• **INPUT DATA**
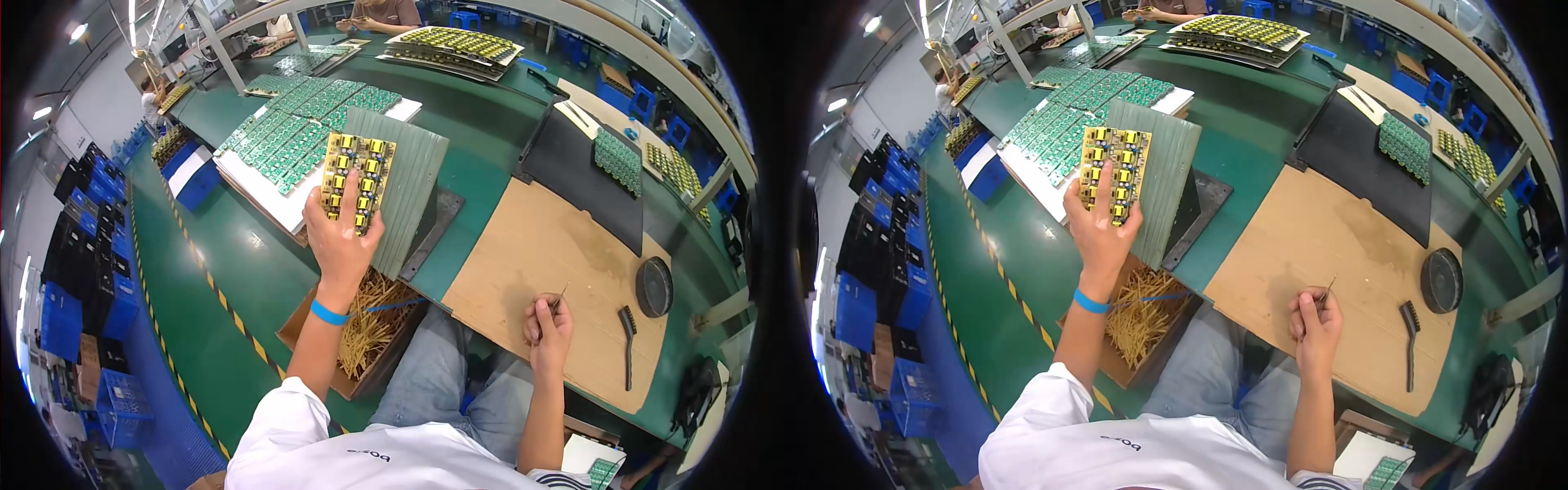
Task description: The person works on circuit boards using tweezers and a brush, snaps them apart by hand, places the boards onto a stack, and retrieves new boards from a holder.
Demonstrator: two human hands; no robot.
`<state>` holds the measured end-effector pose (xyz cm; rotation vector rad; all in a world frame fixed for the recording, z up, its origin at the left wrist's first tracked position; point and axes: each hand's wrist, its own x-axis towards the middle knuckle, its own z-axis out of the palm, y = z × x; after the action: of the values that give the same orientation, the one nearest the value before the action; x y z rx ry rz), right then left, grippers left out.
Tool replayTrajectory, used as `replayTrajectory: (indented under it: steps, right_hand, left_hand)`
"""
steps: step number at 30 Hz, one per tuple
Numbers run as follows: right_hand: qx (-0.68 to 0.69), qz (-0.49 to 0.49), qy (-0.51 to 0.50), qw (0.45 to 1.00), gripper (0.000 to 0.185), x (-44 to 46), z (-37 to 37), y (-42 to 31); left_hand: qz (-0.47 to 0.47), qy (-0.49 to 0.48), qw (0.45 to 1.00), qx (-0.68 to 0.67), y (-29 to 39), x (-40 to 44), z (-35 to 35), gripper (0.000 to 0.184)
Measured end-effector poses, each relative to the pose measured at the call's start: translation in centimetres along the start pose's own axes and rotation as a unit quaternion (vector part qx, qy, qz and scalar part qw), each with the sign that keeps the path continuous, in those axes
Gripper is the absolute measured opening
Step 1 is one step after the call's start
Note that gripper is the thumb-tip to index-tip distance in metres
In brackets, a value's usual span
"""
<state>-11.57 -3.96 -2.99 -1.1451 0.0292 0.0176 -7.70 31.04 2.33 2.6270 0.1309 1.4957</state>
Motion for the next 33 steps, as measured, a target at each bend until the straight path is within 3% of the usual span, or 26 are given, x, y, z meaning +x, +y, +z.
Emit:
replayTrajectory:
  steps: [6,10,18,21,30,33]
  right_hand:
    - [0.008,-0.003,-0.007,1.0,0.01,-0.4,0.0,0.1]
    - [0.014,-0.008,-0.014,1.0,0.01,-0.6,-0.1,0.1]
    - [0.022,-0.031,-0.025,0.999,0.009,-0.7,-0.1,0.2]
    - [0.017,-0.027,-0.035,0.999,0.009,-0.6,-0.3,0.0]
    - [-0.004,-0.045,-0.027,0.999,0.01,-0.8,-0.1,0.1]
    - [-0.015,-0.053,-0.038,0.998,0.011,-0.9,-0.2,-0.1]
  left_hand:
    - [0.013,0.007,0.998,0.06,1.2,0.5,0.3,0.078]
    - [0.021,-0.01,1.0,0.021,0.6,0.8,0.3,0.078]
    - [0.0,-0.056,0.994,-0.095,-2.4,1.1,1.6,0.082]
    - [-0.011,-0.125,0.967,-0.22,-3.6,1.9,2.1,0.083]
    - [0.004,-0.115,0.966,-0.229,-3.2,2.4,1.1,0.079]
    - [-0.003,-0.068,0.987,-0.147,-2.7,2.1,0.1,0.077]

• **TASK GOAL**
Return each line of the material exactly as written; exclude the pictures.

• **EXERCISE OUTPUT**
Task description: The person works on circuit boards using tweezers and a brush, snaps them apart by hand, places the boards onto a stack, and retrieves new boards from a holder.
Demonstrator: two human hands; no robot.
`<state>` holds the measured end-effector pose (xyz cm; rotation vector rad; all in a world frame fixed for the recording, z up, its origin at the left wrist's first tracked position; point and axes: each hand's wrist, its own x-axis towards the middle knuckle, its own z-axis out of the palm, y = z × x; after the action: of the values that give the same orientation, the one nearest the value before the action; x y z rx ry rz), right then left, grippers left out.
Tool replayTrajectory, used as `replayTrajectory: (indented under it: steps, right_hand, left_hand)`
"""
steps: step number at 30 Hz, one per tuple
Numbers run as follows: right_hand: qx (-0.68 to 0.69), qz (-0.49 to 0.49), qy (-0.51 to 0.50), qw (0.45 to 1.00), gripper (0.000 to 0.185), x (-44 to 46), z (-37 to 37), y (-42 to 31); left_hand: qz (-0.47 to 0.47), qy (-0.49 to 0.48), qw (0.45 to 1.00), qx (-0.68 to 0.67), y (-29 to 39), x (-40 to 44), z (-35 to 35), gripper (0.000 to 0.184)
Measured end-effector poses, each relative to the pose measured at the call's start: translation in centimetres along the start pose's own axes and rotation as a unit quaternion (vector part qx, qy, qz and scalar part qw), each with the sign that keeps the path continuous, in those axes
Gripper is the absolute measured opening
Step 1 is one step after the call's start
Note that gripper is the thumb-tip to index-tip distance in metres
In brackets, a value's usual span
"""
<state>-11.57 -3.96 -2.99 -1.1451 0.0292 0.0176 -7.70 31.04 2.33 2.6270 0.1309 1.4957</state>
Motion for the next 33 steps, as measured, a target at each bend until the straight path is within 3% of the usual span, or 26 are given, x, y, z meaning +x, +y, +z.
Emit:
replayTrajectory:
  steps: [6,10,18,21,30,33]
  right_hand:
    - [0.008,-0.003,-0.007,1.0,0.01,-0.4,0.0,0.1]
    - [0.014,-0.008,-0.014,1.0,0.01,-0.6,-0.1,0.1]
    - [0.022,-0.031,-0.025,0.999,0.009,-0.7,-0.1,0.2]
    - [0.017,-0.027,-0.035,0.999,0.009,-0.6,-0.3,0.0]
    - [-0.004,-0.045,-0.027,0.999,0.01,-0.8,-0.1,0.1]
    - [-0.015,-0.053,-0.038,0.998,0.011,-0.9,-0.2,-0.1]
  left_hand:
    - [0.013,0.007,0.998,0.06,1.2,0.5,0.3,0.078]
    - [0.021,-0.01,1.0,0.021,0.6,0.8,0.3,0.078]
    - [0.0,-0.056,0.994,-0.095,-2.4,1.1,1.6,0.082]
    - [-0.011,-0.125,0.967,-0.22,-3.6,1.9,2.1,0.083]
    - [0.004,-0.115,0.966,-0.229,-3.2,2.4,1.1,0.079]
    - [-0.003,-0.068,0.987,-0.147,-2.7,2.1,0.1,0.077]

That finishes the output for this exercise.